Although these constraints pose a challenge for producers in this market, the Big Spring refinery should enjoy below-average feedstock costs for the foreseeable future. New pipeline capacity is on the way, but output continues to rise unabated; this bottleneck will take some time to resolve.
Meanwhile, in the first nine months of 2012, Big Spring earned a profit margin of about $22.88 per barrel of crude oil processed and ran at a capacity utilization rate of 97.3 percent. By comparison, the facility operated at a utilization rate of 90.8 percent and generated a profit margin of $20.89 per barrel in 2011. The year prior to this, profitability was a mere $7.64 per barrel, and the utilization rate came in at 68.2 percent.
This wide variation in profit margins per barrel and utilization rates illustrates the inherent cyclicality of the refining business.

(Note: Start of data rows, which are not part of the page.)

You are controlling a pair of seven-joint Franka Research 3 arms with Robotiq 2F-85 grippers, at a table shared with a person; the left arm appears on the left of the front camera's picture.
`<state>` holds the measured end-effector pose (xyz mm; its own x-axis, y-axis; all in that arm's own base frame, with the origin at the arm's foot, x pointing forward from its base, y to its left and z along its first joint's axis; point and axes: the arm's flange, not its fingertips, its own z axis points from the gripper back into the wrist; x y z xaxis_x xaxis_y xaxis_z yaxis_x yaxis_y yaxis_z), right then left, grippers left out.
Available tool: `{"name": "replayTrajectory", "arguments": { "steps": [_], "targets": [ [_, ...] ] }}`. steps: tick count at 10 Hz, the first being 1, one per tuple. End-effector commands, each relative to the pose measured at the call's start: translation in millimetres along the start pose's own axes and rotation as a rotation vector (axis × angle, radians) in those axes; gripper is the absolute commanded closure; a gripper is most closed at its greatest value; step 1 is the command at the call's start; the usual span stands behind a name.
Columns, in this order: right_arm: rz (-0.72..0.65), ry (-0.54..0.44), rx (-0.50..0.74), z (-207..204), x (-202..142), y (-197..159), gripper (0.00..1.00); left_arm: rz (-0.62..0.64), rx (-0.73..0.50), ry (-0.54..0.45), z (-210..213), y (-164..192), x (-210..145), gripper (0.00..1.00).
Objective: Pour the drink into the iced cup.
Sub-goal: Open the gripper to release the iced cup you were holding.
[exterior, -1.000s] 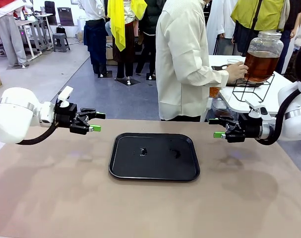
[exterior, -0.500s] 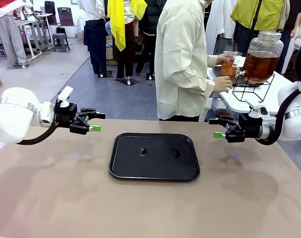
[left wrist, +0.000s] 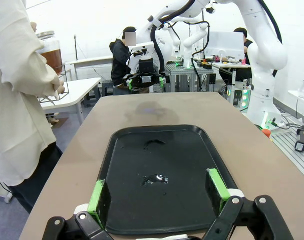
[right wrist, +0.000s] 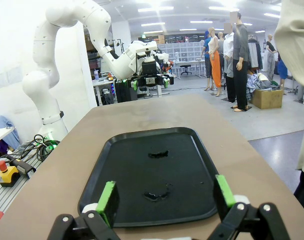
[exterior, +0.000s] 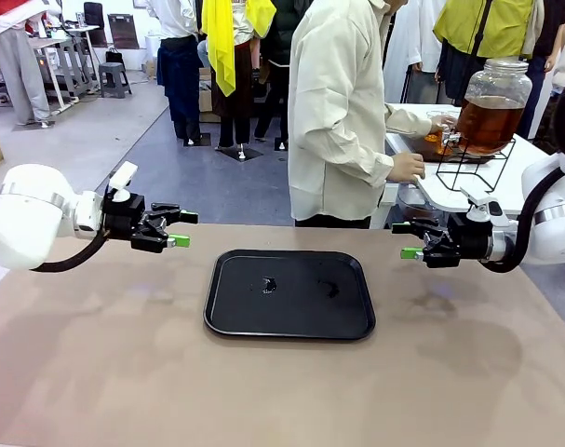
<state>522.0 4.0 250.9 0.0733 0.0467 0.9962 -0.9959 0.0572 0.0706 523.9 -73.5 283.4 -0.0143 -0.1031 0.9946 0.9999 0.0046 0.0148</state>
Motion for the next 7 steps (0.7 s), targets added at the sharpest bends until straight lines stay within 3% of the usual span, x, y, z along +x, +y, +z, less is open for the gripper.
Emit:
{"name": "replayTrajectory", "arguments": {
  "steps": [1, 7],
  "targets": [
    [0.006, 0.0, 0.001, -0.4, 3.3, -0.3, 0.0, -0.001, 0.01, 0.001, -1.0, 0.1, 4.5, 0.0],
    [0.006, 0.0, 0.001, -0.4, 3.3, -0.3, 0.0, -0.001, 0.01, 0.001, -1.0, 0.1, 4.5, 0.0]
  ]
}}
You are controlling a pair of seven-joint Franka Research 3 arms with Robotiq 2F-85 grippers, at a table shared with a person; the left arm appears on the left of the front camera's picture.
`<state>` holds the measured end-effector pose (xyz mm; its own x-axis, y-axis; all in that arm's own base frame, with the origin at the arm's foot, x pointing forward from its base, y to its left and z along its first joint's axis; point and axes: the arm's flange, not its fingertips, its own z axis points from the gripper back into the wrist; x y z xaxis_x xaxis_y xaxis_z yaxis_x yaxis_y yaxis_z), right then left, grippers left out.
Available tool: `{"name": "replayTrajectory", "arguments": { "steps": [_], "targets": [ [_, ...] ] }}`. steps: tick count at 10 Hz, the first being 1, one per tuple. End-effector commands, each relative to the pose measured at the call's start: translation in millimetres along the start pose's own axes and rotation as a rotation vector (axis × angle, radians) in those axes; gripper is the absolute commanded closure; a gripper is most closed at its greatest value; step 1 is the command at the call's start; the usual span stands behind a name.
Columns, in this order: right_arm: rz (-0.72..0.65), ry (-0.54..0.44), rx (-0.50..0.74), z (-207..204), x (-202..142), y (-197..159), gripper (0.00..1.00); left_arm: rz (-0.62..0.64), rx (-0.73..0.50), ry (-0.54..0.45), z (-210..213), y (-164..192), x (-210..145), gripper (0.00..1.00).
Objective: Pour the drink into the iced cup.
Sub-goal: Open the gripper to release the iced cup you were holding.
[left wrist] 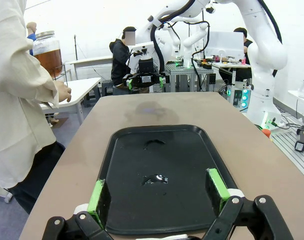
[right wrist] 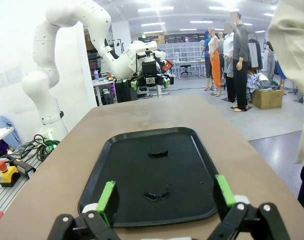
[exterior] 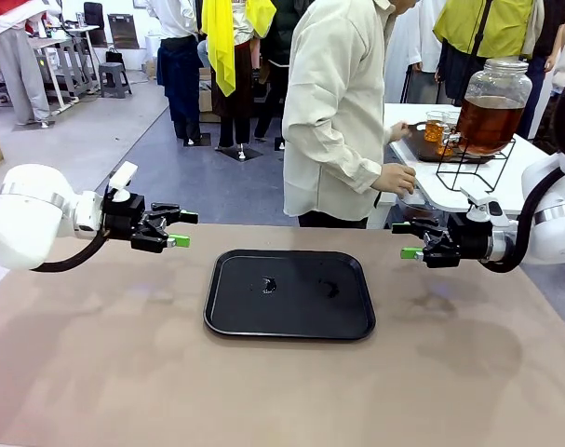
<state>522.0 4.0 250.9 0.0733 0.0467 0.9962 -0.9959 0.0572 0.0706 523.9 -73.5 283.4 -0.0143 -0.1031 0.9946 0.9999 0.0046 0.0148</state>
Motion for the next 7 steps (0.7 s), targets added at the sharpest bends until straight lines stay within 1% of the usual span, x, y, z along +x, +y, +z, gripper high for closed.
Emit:
{"name": "replayTrajectory", "arguments": {
  "steps": [1, 7],
  "targets": [
    [0.006, 0.0, 0.001, -0.4, 3.3, -0.3, 0.0, -0.001, 0.01, 0.001, -1.0, 0.1, 4.5, 0.0],
    [0.006, 0.0, 0.001, -0.4, 3.3, -0.3, 0.0, -0.001, 0.01, 0.001, -1.0, 0.1, 4.5, 0.0]
  ]
}}
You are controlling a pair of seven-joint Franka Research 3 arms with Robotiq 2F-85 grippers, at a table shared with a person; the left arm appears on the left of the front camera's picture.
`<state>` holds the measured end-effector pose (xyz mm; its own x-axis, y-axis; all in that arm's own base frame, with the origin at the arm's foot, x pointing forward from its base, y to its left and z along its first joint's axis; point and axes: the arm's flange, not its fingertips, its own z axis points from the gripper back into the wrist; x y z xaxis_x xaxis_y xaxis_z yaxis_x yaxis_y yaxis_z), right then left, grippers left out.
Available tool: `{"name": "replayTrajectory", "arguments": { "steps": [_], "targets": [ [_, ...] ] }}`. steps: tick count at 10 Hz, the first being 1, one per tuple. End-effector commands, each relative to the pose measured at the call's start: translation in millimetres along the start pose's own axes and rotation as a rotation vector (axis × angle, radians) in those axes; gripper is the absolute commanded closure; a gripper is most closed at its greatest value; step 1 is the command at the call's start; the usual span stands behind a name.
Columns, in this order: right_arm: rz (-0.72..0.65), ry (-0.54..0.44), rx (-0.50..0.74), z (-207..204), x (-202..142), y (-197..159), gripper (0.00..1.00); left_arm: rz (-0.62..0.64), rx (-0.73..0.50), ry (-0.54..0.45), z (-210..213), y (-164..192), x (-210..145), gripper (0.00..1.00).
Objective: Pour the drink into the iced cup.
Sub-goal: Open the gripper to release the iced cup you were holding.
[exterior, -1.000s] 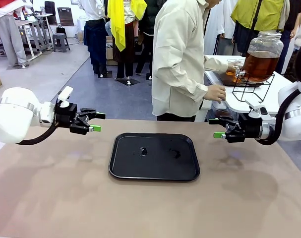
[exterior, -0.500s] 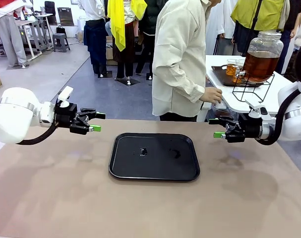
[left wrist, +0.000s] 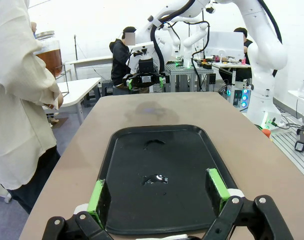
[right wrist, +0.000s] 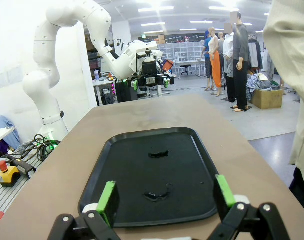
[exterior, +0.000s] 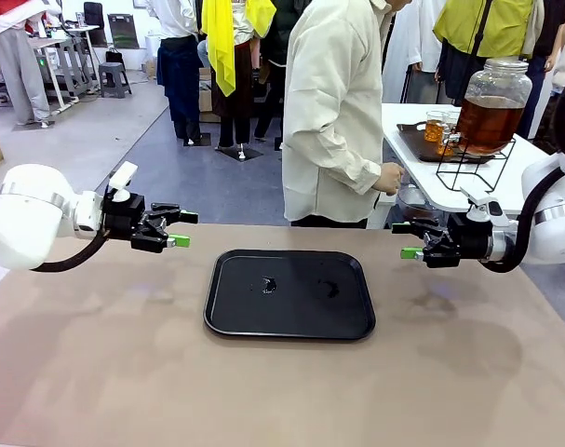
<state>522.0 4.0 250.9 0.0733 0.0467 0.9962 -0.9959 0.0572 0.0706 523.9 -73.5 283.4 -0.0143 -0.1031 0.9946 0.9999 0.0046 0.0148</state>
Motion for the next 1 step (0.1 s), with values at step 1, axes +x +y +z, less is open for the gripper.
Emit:
{"name": "replayTrajectory", "arguments": {
  "steps": [1],
  "targets": [
    [0.006, 0.0, 0.001, -0.4, 3.3, -0.3, 0.0, -0.001, 0.01, 0.001, -1.0, 0.1, 4.5, 0.0]
  ]
}}
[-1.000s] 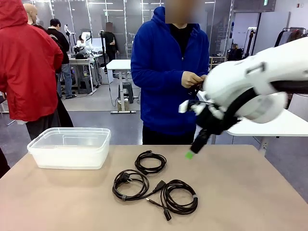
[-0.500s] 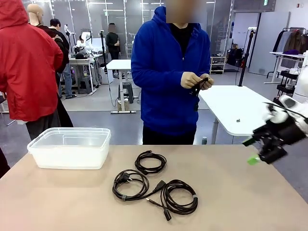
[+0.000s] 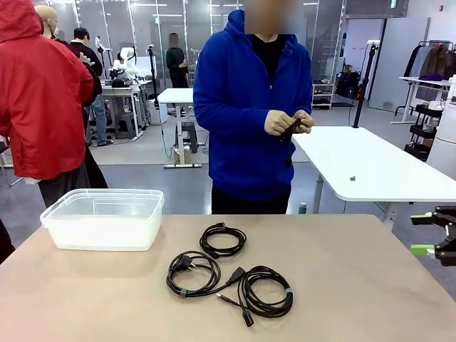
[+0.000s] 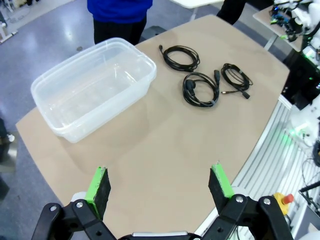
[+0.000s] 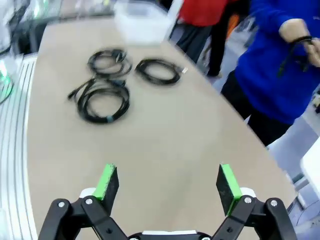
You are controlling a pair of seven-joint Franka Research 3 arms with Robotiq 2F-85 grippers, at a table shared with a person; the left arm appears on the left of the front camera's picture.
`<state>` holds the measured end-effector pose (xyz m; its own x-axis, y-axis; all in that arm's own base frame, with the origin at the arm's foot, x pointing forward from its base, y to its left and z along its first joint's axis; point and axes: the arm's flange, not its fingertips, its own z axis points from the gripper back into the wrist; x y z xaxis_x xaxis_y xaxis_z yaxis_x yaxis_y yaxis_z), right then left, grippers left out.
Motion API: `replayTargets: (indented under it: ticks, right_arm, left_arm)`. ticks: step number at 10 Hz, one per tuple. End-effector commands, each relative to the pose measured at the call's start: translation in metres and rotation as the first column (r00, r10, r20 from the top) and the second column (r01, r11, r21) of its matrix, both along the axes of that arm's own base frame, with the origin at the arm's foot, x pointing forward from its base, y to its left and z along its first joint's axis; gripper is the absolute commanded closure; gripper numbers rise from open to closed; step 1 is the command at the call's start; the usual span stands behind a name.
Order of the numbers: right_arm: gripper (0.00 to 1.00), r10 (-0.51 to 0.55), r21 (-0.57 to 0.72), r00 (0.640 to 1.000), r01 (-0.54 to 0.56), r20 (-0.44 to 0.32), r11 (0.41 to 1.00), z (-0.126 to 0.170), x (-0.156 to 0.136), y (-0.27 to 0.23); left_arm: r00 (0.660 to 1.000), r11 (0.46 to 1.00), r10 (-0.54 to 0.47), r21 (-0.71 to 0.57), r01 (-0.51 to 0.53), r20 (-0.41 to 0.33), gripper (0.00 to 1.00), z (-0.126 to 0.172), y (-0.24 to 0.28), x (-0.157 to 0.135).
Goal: Organize and store the cables.
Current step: Place the Power Cable into the Organizing box.
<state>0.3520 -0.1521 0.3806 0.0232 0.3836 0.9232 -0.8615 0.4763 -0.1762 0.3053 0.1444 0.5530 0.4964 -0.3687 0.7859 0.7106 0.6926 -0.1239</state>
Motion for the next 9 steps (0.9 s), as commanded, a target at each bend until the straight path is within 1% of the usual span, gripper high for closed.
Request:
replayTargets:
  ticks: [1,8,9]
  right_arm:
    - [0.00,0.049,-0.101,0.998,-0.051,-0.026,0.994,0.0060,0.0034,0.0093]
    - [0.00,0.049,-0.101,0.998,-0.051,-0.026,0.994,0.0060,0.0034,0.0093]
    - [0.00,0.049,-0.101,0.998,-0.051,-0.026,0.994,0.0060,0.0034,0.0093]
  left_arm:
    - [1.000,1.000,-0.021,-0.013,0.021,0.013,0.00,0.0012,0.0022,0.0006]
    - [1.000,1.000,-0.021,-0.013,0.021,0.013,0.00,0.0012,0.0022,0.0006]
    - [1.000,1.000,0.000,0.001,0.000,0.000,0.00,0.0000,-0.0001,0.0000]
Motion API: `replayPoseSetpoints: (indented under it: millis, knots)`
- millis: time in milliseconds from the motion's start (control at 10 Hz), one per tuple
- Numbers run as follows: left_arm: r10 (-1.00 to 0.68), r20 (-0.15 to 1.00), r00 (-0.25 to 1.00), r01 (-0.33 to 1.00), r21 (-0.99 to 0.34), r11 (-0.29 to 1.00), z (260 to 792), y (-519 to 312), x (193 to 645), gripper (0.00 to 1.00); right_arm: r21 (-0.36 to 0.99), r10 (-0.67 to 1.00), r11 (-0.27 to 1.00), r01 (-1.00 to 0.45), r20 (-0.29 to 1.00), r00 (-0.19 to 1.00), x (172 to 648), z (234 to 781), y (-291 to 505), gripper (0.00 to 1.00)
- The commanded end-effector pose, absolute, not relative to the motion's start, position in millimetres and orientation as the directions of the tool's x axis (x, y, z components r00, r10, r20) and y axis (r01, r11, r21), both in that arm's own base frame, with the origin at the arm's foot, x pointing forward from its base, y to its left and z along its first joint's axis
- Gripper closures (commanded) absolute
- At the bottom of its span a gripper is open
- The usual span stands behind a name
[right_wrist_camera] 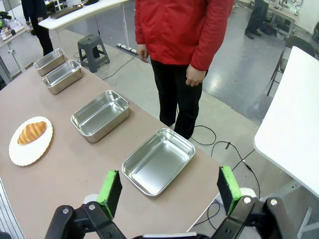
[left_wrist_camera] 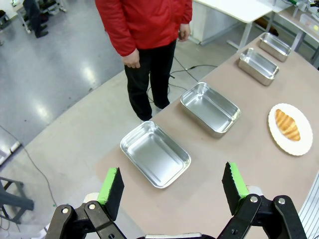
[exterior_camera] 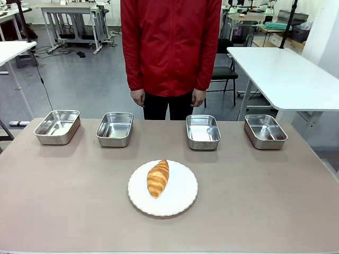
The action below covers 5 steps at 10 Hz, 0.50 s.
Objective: Place the bread in the container.
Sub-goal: Place the Butter Roll into the Airtight Container indicated by the human.
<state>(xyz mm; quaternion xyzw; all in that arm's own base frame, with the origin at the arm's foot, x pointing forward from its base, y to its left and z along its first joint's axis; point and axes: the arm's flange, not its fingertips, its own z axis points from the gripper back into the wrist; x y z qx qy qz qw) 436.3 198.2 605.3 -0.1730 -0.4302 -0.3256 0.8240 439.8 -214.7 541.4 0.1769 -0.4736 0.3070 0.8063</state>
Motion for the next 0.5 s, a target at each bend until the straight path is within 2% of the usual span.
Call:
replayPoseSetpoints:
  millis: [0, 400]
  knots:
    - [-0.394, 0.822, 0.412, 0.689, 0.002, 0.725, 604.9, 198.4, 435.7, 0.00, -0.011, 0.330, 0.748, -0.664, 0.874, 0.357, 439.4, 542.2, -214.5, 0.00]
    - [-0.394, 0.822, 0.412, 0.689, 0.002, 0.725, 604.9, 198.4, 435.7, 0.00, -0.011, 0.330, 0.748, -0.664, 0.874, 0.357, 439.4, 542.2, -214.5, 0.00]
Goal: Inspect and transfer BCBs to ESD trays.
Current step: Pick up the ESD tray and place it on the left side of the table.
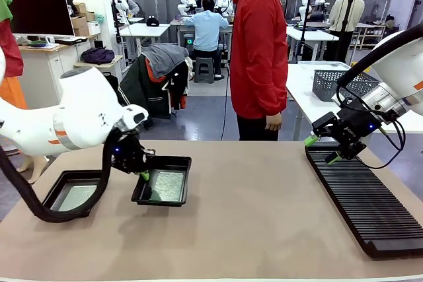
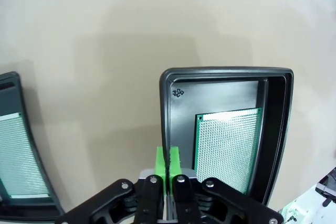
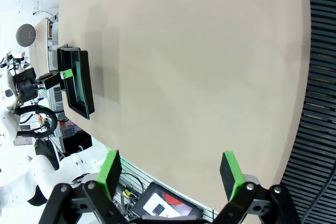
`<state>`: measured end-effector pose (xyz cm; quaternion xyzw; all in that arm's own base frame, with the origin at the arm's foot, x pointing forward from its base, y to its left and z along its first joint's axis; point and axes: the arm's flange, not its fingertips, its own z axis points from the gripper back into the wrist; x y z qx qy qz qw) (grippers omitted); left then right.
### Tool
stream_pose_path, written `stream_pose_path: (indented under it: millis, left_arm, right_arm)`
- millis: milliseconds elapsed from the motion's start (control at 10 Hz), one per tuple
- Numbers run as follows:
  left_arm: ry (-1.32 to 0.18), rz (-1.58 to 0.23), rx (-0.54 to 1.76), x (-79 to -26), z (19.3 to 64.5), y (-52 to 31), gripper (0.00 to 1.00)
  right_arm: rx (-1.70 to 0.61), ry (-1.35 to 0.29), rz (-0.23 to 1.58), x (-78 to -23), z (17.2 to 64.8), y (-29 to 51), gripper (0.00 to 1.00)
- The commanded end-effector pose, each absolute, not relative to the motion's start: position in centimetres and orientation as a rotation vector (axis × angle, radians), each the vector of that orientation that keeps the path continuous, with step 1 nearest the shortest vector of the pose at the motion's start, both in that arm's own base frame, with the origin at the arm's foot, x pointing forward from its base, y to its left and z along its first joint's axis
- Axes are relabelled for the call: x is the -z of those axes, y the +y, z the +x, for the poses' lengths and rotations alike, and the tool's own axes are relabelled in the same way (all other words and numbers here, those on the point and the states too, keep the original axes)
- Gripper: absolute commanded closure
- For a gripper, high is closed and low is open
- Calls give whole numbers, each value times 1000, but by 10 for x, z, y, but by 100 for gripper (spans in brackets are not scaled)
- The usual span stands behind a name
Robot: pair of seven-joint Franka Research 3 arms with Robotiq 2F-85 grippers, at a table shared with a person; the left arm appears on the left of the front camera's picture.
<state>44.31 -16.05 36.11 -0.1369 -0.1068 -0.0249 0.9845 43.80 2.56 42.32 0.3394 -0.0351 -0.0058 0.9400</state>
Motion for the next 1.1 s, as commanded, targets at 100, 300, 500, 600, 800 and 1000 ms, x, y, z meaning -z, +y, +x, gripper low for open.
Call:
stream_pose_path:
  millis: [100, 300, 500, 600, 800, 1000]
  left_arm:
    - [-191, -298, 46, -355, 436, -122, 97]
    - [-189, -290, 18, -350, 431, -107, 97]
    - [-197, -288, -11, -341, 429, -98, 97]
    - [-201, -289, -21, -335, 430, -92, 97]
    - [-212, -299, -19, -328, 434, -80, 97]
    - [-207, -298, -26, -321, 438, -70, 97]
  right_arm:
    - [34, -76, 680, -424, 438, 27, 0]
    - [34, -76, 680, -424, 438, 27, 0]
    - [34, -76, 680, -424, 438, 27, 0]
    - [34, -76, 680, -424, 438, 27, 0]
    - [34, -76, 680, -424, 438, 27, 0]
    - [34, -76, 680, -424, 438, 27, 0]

These statistics also reflect arguably the most important point about Alon USA Partners: This nontraditional MLP doesn't aim to pay a minimum quarterly distribution and gradually boost these disbursements over time. Alon USA Partners' prospectus makes this clear: The MLP will disburse 100 percent of available cash each quarter to unitholders and will hold little cash in reserve beyond requirements for basic maintenance. The partnership agreement also lacks the subordinated-unit structure that many MLPs use to protect the quarterly distribution from temporary shortfalls in cash flow.
In short, investors should expect the payout to vary with trends in refining margins.
Alon USA Partners could offer an impressive distribution yield in a strong market for refiners. In the prospectus, the MLP estimates its distributions for the year ended Sept. 30, 2013, at $5.20 per common unit. At the MLP's offering price of $16 per unit, this payout equates to a yield of 32.5 percent. Based on the current quote and assuming the MLP delivers on this forecast, the units now yield 21.7 percent.
However, investors shouldn't put too much stock in this forward estimate. Most partnerships lowball their forecast quarterly distributions in order to surprise to the upside. Alon US Partners, on the other hand, has assumed that the Big Spring refinery will run at close to full capacity and that the favorable price differentials for WTS feedstock will continue in 2013. Given the volatility of commodity prices and refining margins, these factors can change quickly.
Investors should also consider the potential downside during periods when refining margins are less sanguine. In 2010 the MLP generated earnings before interest, taxation, depreciation and amortization of $31.574 million-enough to support an annual distribution of about $0.42 per unit.
In terms of future upside potential, the MLP could also benefit from drop-down transactions from its sponsor, Alon USA Energy (NYSE: ALJ), which owns other downstream assets that would be suitable in this structure. With an 84 percent equity stake in the MLP and ownership of its general partner, the parent has ample incentive to pursue strategies that enable Alon USA Partners to grow its distributable cash flow. At the same time, the general partner's take doesn't include incentive distribution rights, a feature that frees up more cash for distribution to investors.
Alon USA Partners represents a solid play on strong refining margins, but investors should regard the stock as a short-term trading vehicle, not a long-term investment like many of our favorite MLPs. We rate Alon USA Partners a buy under $22 per unit for investors who understand the risks associated with this nontraditional MLP.